Task statement: Scanning the listing below, tally every line where the string "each" shows up, then state the count alone.

Dataset excerpt:
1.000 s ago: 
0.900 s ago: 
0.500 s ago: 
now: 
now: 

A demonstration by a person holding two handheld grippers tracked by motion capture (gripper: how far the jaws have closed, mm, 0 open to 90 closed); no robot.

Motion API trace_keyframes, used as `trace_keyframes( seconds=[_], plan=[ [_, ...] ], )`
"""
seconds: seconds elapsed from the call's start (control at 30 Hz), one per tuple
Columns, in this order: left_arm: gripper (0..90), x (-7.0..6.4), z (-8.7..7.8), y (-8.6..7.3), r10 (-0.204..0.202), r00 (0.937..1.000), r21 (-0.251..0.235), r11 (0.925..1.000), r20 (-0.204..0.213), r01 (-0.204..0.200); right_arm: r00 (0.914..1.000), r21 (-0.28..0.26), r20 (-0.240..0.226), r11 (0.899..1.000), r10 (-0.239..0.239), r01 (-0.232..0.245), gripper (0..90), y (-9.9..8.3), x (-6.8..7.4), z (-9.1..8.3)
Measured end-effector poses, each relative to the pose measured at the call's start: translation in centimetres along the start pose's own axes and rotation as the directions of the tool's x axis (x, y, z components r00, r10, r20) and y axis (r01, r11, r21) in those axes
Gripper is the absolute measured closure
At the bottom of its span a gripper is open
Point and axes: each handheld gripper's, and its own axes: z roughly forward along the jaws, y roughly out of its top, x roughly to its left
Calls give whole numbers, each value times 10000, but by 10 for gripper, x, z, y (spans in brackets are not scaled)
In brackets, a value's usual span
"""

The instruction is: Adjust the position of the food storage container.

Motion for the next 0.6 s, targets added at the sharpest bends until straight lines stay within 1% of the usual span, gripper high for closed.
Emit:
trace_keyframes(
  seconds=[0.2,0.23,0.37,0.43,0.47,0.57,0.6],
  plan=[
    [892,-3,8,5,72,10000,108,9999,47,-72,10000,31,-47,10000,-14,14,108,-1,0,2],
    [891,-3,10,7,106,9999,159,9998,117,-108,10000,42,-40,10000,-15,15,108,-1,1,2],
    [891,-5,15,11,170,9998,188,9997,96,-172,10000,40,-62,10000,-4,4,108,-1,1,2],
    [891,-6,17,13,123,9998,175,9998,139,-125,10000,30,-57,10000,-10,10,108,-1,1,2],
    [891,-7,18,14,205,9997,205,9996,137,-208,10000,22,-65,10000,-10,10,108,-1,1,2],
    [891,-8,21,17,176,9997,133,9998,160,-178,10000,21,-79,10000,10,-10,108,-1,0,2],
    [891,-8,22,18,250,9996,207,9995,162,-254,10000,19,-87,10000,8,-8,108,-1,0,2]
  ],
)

Task result: 3